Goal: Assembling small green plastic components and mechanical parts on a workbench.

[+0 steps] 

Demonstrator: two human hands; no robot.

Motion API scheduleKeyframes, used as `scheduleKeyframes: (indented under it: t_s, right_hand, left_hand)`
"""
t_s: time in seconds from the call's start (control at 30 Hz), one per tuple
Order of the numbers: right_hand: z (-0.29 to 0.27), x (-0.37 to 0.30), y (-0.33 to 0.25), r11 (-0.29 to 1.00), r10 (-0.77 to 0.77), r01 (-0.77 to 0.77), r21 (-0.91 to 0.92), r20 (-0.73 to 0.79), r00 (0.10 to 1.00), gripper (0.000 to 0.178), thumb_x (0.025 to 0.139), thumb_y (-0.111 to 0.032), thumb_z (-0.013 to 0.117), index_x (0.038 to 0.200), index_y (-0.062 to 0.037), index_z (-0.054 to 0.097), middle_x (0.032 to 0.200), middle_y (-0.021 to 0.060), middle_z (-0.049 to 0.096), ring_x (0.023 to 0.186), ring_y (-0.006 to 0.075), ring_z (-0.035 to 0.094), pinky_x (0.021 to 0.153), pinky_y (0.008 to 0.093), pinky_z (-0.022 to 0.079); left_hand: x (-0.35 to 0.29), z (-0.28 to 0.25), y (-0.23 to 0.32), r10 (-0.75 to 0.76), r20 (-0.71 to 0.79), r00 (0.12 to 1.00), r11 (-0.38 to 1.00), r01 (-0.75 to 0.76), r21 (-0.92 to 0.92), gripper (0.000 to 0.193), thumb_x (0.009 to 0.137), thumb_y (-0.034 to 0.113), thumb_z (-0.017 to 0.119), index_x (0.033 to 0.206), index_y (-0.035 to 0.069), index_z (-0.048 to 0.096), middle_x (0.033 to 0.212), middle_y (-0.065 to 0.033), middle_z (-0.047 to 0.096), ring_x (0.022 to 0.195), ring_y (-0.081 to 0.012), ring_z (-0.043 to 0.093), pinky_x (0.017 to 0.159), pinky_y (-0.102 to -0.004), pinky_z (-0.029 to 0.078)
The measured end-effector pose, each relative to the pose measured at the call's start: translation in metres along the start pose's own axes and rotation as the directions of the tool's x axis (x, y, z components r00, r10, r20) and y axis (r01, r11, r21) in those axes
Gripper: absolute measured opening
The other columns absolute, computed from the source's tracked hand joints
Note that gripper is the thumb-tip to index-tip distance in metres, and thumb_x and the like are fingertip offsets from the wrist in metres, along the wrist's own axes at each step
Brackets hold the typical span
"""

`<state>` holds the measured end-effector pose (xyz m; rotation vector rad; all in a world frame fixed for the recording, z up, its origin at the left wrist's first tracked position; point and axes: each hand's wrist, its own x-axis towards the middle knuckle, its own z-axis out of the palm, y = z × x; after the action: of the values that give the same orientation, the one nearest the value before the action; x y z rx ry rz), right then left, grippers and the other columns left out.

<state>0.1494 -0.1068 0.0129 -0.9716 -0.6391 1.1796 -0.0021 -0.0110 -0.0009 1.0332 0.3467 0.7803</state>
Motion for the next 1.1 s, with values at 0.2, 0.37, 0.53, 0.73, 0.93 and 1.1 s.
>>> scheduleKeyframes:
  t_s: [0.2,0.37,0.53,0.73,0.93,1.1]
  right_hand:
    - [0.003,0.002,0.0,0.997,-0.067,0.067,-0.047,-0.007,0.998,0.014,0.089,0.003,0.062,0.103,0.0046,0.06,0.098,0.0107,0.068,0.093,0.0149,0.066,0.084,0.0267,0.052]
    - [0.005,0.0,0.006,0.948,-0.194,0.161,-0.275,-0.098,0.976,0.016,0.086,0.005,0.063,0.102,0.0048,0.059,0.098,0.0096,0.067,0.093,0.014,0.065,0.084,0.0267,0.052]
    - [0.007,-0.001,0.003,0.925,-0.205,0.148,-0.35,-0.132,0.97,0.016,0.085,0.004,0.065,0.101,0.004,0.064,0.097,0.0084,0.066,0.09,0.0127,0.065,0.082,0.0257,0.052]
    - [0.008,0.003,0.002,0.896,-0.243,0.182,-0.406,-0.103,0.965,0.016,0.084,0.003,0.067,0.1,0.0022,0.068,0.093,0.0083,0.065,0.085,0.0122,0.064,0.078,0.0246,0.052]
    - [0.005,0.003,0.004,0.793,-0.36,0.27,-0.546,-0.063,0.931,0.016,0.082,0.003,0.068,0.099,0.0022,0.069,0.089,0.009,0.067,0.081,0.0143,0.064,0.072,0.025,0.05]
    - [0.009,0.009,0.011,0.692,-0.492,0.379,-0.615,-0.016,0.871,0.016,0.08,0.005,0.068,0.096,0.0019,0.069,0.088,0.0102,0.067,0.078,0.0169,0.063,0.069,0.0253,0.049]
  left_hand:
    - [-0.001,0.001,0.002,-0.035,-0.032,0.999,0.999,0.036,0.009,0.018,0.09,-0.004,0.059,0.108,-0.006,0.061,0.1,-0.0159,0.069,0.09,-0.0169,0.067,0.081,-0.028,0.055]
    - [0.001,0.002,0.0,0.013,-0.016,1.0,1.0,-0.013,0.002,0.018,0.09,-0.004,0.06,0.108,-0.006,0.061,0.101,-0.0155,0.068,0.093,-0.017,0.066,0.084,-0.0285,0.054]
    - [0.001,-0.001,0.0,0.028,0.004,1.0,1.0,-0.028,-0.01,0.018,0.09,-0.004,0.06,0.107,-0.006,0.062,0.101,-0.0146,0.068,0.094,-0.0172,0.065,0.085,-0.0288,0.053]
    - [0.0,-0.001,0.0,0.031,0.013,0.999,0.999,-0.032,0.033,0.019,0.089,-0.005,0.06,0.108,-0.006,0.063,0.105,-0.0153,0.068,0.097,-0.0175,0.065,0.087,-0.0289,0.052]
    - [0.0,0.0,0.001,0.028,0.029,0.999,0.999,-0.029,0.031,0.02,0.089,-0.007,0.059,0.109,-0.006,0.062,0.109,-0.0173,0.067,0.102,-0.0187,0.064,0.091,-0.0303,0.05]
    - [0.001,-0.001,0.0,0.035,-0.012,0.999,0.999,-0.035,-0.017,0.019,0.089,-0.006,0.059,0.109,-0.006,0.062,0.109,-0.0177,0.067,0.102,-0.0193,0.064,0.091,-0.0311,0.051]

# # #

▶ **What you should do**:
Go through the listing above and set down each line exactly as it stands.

▶ **Result of this task**:
Goal: Assembling small green plastic components and mechanical parts on a workbench.

[+0 steps] 

Demonstrator: two human hands; no robot.

Motion API scheduleKeyframes, used as `scheduleKeyframes: (indented under it: t_s, right_hand, left_hand)`
"""
t_s: time in seconds from the call's start (control at 30 Hz), one per tuple
Order of the numbers: right_hand: z (-0.29 to 0.27), x (-0.37 to 0.30), y (-0.33 to 0.25), r11 (-0.29 to 1.00), r10 (-0.77 to 0.77), r01 (-0.77 to 0.77), r21 (-0.91 to 0.92), r20 (-0.73 to 0.79), r00 (0.10 to 1.00), gripper (0.000 to 0.178), thumb_x (0.025 to 0.139), thumb_y (-0.111 to 0.032), thumb_z (-0.013 to 0.117), index_x (0.038 to 0.200), index_y (-0.062 to 0.037), index_z (-0.054 to 0.097), middle_x (0.032 to 0.200), middle_y (-0.021 to 0.060), middle_z (-0.049 to 0.096), ring_x (0.023 to 0.186), ring_y (-0.006 to 0.075), ring_z (-0.035 to 0.094), pinky_x (0.021 to 0.153), pinky_y (0.008 to 0.093), pinky_z (-0.022 to 0.079); left_hand: x (-0.35 to 0.29), z (-0.28 to 0.25), y (-0.23 to 0.32), r10 (-0.75 to 0.76), r20 (-0.71 to 0.79), r00 (0.12 to 1.00), r11 (-0.38 to 1.00), r01 (-0.75 to 0.76), r21 (-0.92 to 0.92), gripper (0.000 to 0.193), thumb_x (0.009 to 0.137), thumb_y (-0.034 to 0.113), thumb_z (-0.017 to 0.119), index_x (0.033 to 0.206), index_y (-0.035 to 0.069), index_z (-0.048 to 0.096), middle_x (0.033 to 0.212), middle_y (-0.065 to 0.033), middle_z (-0.047 to 0.096), ring_x (0.022 to 0.195), ring_y (-0.081 to 0.012), ring_z (-0.043 to 0.093), pinky_x (0.017 to 0.159), pinky_y (-0.102 to -0.004), pinky_z (-0.029 to 0.078)
The measured end-effector pose, each relative to the pose measured at the call's start: translation in metres along the start pose's own axes and rotation as the directions of the tool's x axis (x, y, z components r00, r10, r20) and y axis (r01, r11, r21) in those axes
Gripper: absolute measured opening
The other columns absolute, computed from the source's tracked hand joints
Note that gripper is the thumb-tip to index-tip distance in metres, and thumb_x and the like are fingertip offsets from the wrist in metres, along the wrist's own axes at each step
Brackets hold the typical span
"""

`<state>` holds the measured end-effector pose (xyz m; rotation vector rad; all in a world frame fixed for the recording, z up, its origin at the left wrist's first tracked position; point and axes: each hand's wrist, its own x-axis towards the middle knuckle, its own z-axis out of the palm, y = z × x; after the action: of the values that give the same orientation, the one nearest the value before the action; x y z rx ry rz), right then left, grippers and the other columns left out.

<state>0.1494 -0.1068 0.0129 -0.9716 -0.6391 1.1796 -0.0021 -0.0110 -0.0009 1.0332 0.3467 0.7803</state>
Motion for the next 1.1 s, with values at 0.2, 0.37, 0.53, 0.73, 0.93 and 1.1 s.
>>> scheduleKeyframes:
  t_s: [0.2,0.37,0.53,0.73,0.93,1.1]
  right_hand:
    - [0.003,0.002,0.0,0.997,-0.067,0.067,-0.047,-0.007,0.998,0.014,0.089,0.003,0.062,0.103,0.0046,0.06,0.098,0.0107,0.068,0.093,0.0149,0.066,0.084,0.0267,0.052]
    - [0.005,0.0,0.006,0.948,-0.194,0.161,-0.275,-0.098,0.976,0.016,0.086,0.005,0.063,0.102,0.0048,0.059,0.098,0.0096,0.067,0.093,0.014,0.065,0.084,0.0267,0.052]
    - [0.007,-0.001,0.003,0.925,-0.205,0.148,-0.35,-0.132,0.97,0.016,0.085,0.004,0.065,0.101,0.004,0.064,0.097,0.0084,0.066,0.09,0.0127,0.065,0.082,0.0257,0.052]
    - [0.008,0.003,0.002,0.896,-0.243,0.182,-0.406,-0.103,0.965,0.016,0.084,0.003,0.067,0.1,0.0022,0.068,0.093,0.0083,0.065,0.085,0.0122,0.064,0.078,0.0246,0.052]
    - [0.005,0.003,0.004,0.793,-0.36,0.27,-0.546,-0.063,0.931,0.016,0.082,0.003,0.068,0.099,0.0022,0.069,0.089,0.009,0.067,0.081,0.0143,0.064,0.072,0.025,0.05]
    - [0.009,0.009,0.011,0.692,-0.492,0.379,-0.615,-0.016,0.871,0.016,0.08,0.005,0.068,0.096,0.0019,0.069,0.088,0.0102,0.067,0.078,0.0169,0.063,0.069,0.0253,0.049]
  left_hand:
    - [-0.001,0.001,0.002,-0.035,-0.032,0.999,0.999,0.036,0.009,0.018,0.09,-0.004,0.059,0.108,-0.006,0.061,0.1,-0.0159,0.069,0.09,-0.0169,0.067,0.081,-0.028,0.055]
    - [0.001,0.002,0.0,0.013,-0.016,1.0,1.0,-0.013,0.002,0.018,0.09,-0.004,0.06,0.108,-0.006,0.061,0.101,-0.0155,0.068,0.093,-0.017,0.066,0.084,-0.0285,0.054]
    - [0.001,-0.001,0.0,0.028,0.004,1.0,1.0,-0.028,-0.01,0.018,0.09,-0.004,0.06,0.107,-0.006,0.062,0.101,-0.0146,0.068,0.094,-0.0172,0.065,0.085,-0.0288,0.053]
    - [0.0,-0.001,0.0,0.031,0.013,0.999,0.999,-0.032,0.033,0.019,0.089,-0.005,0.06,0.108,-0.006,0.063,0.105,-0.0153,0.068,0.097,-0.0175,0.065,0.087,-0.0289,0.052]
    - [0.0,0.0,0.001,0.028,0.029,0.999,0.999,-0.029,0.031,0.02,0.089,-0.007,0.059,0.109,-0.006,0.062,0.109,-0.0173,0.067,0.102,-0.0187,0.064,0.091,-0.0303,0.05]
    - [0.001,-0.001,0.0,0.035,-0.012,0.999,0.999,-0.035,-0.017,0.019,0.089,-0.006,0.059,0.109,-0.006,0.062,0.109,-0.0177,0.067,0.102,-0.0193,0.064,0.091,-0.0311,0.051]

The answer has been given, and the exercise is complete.